The gin entrepreneur has spent close to two decades in south-east Asia and has closely followed the evolution of mixology. In an interview, he shares his insights on India’s gin industry, the key characteristics of a good gin and a simple recipe for a great Martini.
1. Why do you think the timing is right to launch yet another gin in India?
Back in 2019, the Mumbai-based alcohol distributor, Anggels Share contacted me. They were interested in a premium gin from Italy backed by an interesting story and a strong market equity. Back then, Italian gins weren’t present in India. I have worked in Asia for about 17 years, and I am now based in Bangkok. In the last few years, I see a growing interest for mixology in India (few bars are in the Top 50 Asia best Bar). So, the call from Anggel’s Share came at the right time and we decided to work together to bring some Tuscan flavours into the gin scene in India.

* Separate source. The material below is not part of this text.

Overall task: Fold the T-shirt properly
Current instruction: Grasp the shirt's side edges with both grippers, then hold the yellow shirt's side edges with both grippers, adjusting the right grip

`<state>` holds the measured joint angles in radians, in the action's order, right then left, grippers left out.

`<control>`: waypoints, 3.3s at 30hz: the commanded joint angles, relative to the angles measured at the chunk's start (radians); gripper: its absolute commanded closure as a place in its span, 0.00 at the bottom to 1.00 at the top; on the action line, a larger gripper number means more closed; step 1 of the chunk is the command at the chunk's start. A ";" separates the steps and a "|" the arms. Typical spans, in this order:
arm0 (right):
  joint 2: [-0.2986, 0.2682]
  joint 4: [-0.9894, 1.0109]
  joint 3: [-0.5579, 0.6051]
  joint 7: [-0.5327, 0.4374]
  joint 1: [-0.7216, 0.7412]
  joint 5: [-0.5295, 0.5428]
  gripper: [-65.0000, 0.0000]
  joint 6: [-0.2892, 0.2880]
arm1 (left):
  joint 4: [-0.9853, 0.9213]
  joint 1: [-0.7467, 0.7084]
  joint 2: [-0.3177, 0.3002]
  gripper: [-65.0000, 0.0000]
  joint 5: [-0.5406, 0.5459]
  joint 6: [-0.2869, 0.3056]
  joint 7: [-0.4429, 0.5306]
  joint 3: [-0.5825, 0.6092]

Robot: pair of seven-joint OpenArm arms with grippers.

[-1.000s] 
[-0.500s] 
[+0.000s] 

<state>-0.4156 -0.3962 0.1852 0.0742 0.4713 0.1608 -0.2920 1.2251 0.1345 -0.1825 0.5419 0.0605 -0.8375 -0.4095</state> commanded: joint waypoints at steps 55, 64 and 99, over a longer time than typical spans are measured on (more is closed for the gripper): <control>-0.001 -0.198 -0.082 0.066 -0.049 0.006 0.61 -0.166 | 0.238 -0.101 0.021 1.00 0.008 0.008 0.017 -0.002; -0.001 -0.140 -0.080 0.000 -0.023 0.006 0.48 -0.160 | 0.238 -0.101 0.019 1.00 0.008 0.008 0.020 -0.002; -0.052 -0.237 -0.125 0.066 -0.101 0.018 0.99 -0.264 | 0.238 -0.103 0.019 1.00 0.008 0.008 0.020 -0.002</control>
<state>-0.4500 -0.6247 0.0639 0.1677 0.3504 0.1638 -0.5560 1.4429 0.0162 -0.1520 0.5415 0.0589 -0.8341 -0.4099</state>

2. In a market overcrowded with several homegrown gin options, what will make an imported gin stand out?
Firstly, the quality of the distillation done in London by one of the oldest family running distilleries named Thames Distillery; secondly, the quality of the botanicals, which are grown by my dad in our family estate in Tuscany called Villa Ugo; and thirdly, the premium packaging. Our bottle is engraved, there’s no paper label, and it is made by Saverglass, a renowned manufacturer of high-end glass bottles.
3. What do you mean by quality distillation?

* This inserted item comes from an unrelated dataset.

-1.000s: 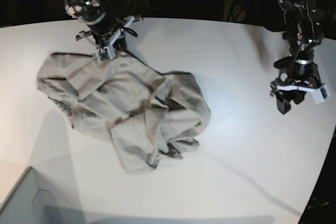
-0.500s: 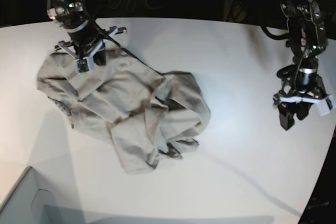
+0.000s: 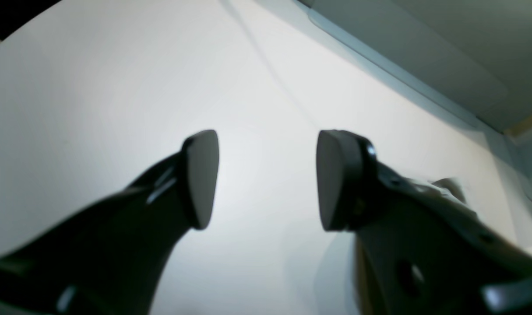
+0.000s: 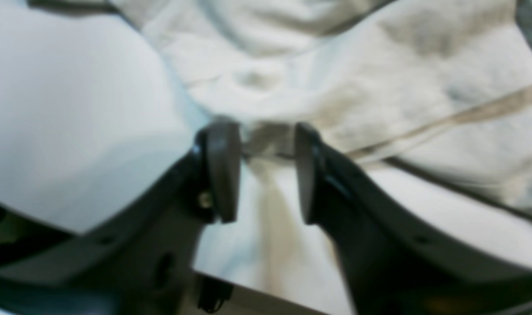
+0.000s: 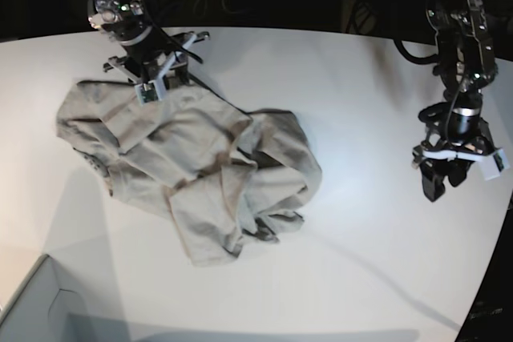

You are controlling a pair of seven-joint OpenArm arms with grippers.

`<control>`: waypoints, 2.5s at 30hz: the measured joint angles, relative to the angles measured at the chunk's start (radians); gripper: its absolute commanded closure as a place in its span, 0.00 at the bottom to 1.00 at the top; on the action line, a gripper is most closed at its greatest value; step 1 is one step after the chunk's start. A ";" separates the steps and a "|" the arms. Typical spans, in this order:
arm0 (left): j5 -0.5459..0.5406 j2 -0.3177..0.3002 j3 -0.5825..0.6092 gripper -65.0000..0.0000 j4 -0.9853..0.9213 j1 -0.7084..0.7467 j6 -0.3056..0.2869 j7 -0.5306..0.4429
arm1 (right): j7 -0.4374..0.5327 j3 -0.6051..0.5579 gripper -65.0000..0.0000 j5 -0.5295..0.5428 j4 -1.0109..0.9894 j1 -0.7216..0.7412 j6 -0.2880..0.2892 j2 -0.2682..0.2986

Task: Layout the t-shirt on the table in an organized manner, then fold the t-shirt properly
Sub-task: 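Lower the right gripper and grasp the shirt edge nearest it, then reach the left gripper into the shirt and grasp a fold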

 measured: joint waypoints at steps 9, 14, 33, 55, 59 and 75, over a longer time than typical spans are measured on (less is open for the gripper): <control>0.000 0.000 0.000 0.47 0.000 0.005 0.000 0.000 | -0.008 -0.016 0.52 0.000 -0.058 0.056 0.000 0.000; 0.000 0.000 -0.001 0.47 0.000 0.005 0.000 0.001 | 0.005 -0.016 0.52 0.000 -0.131 0.069 0.000 0.000; -0.002 0.003 0.221 0.47 -0.079 -0.173 0.008 0.001 | 0.007 -0.011 1.00 0.003 -0.144 0.079 -0.001 0.017; -0.008 0.276 0.455 0.47 -1.068 -0.773 0.010 -0.018 | -0.037 -0.015 1.00 0.005 -0.134 0.080 -0.001 0.014; -0.007 0.298 0.455 0.47 -1.134 -0.810 0.008 -0.021 | -0.038 -0.015 1.00 0.005 -0.134 0.080 -0.001 0.013; -0.014 0.314 0.455 1.00 -1.228 -0.813 0.008 -0.083 | -0.038 -0.015 1.00 0.005 -0.134 0.079 -0.001 0.013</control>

It is a measure of how efficient a distillation process is. It is determined by the purity of the distillate, which is the liquid that comes out of the distillation process.
4.What do you mean by quality of the botanicals?
It refers to the characteristics of the plants used, such as their freshness and the amount of essential oils they contain. These impact the taste of the drink.
5. What are your key takeaways from the gin market in India?
Indian gin is following the trend that exploded in Europe two-three years ago. It focuses on quality of distillation, home grown botanicals and premium packaging. If the producer finds a right balance between these three elements, I expect to see more Indian gins in the export market.
6. At more than ₹ 6000, Sabatini is an expensive gin. What is the best way to enjoy it?
Yes, it is expensive because import taxes in India are high, so local gins have a competitive advantage. We are positioning ourselves on the top end of the premium gin. Consumers know that all imported alcohol is expensive, but as far I have noticed, they are willing to pay a bit more for quality products that have interesting stories behind them. I am from Tuscany; we love to keep things simple. I enjoy this gin with tonic or make a Martini.
7. What makes a good martini?
For a nice cocktail, you will need great ingredients. To make a Martini, stir gin (60 ml) with a dry vermouth (about 1 tbsp) and serve with an olive on a cocktail stick. With Sabatini gin, a nice dry vermouth is more than enough.